PS Revenue as a Percentage of Customer Lifetime Value (CLV)

This metric shifts the focus from the initial sale to the entire customer journey. Instead of just looking at PS revenue from the first year, you’re measuring the total PS revenue a customer generates over their entire relationship with your company, and comparing that to their total customer lifetime value..

Definition: PS Revenue / Customer Lifetime Value

When should you consider using this?

  • When your PS team is a strategic asset for growth: In a land-and-expand model, the initial PS engagement might be small, but it’s a critical entry point for a larger footprint. This metric helps you prove that a small, initial PS investment leads to a much larger, more valuable customer over time.
  • When you’re trying to demonstrate the value of ongoing services: If your PS team provides more than just implementation (e.g., strategic consulting, optimization, or training), this metric shows how those services contribute to a customer’s long-term value, rather than just their one-time purchase.

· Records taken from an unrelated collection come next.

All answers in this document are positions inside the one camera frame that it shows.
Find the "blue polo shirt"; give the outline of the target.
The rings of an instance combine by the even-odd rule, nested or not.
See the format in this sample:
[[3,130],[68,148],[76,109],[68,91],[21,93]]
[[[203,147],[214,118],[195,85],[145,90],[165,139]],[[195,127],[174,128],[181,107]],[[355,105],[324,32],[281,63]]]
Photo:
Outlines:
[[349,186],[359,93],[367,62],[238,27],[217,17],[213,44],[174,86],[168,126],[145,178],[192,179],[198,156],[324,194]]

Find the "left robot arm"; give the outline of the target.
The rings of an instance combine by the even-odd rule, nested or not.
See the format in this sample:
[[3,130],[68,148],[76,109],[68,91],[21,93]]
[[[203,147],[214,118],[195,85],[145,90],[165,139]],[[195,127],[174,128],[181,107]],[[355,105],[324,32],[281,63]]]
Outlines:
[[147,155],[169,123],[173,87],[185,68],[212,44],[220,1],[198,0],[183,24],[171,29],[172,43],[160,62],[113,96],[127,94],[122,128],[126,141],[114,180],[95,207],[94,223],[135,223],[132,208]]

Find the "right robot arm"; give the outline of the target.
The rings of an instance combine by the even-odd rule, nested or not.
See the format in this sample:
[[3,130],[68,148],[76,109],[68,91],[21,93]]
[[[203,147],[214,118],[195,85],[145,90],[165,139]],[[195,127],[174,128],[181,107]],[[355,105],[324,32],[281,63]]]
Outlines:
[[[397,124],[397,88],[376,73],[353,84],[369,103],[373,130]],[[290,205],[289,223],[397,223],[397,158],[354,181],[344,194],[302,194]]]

Implementation Time to Value (TTV)

What it is: This metric measures the time it takes for a customer to realize the first meaningful value from your software, with an implementation guided by your Professional Services team. This could be anything from the first user logging in, to a critical business process being automated. It’s a measure of speed and effectiveness.

Calculation: (Date of first value realisation – Project start date)

When it’s useful:

  • When your product’s value is tied to rapid deployment: In a competitive market where customers want to see results quickly, a fast TTV is a major differentiator. Measuring this helps you optimize your implementation methodologies to accelerate customer success.
  • When you want to link PS to customer satisfaction and adoption: A shorter TTV directly correlates with a better initial customer experience. You can use this to show how PS is a key driver of early adoption and satisfaction, which in turn reduces churn.

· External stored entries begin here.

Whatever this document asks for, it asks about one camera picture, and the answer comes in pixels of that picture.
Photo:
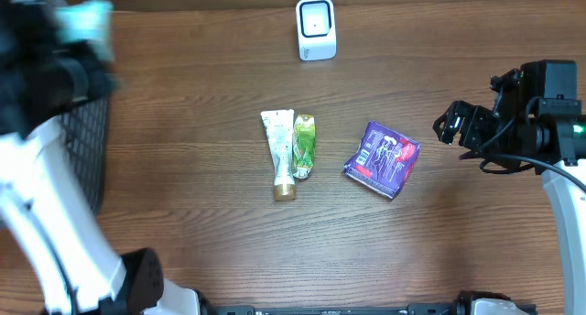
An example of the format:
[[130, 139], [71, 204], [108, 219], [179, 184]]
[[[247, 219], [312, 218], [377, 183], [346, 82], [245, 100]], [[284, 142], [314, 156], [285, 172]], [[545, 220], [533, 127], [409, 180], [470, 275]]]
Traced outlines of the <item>purple Carefree pad pack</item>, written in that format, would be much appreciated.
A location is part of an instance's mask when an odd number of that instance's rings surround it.
[[418, 160], [419, 150], [419, 142], [370, 121], [356, 153], [344, 164], [343, 172], [392, 200], [407, 182]]

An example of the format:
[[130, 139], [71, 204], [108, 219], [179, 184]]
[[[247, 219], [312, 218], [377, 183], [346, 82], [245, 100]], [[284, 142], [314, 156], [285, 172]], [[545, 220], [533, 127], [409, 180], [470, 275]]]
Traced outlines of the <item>mint green wipes pack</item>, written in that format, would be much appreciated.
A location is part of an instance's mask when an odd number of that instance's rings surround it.
[[60, 25], [60, 40], [87, 41], [105, 62], [114, 62], [111, 42], [111, 17], [114, 5], [107, 0], [87, 0], [77, 5], [65, 5], [55, 10]]

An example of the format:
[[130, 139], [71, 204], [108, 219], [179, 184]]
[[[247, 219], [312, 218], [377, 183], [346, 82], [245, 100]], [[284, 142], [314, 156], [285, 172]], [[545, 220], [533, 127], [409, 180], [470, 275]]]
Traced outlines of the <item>green yellow snack pouch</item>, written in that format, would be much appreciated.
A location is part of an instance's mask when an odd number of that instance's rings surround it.
[[299, 114], [294, 122], [293, 163], [294, 177], [307, 179], [314, 167], [316, 126], [315, 118], [309, 114]]

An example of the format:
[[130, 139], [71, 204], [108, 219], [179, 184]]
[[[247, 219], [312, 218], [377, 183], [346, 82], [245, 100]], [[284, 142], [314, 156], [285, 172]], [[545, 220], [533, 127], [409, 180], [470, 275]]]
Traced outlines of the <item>white tube gold cap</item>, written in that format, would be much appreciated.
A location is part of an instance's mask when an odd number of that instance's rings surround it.
[[274, 199], [292, 201], [296, 198], [292, 150], [294, 111], [271, 110], [260, 115], [274, 166]]

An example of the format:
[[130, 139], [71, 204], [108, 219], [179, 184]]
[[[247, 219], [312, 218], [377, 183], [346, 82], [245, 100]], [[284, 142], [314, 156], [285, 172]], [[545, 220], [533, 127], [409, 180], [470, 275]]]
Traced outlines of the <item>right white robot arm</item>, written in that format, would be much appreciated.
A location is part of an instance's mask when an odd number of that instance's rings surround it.
[[534, 169], [553, 211], [566, 314], [585, 312], [585, 115], [577, 100], [530, 100], [504, 110], [455, 101], [433, 124], [439, 141], [494, 163], [502, 174]]

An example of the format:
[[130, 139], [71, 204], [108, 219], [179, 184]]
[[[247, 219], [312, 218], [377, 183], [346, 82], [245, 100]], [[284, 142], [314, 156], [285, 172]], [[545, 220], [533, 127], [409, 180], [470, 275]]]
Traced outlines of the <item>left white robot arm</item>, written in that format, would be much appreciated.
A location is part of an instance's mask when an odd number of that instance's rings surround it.
[[1, 220], [35, 270], [48, 314], [201, 314], [199, 293], [165, 278], [156, 252], [120, 255], [71, 166], [62, 114], [116, 88], [111, 7], [92, 0], [1, 0]]

Caveat: This metric only makes sense if your PS team is actually involved in the (full) implementation phase. If that work is done by a partner or a customer success team, then this metric makes no sense as an alternative to PS attach rate.

PS-Influenced Gross Revenue Retention (GRR) and Net Revenue Retention (NRR)

What it is: This is the ultimate metric for a SaaS Professional Services team. Instead of just measuring your own revenue, you’re measuring the impact of your services on the company’s most important metrics. You segment your customer data to compare the GRR and NRR of customers who engaged with your PS team versus those who didn’t.

Calculation:

  • PS-influenced GRR: GRR for customers who used PS.
  • PS-influenced NRR: NRR for customers who used PS.

When it’s useful:

  • When you’re trying to prove the long-term, strategic value of PS: This is the metric that gets the attention of the executive team and the board. It directly ties PS to the health of the entire business.
  • When you’re justifying the cost of a PS team: If you can show that every dollar spent on PS generates a significantly higher NRR, you have a powerful case for investment and a seat at the table in strategic planning.

Conclusion

So there you go, 5 alternatives for the standard PS attach rate definition, that might align better with how you leverage PS in your company.

The standard PS attach rate is a good metric for a traditional, on-prem business where the implementation is a one-off project. But in the world of SaaS, where customer relationships are long-term and built on continuous value, these alternative metrics provide a much more nuanced and accurate view of the true impact of a high-performing Professional Services organisation. They help you move the conversation from “how much PS did we sell?” to “how did PS help our customers succeed and grow our business?”

The last question brings me back to why I started blogging about this topic: a discussion about PS attach rate really does not make a lot of sense without clarity on who/how you are using PS in your enterprise software business. I hope these posts gave you some food for thought.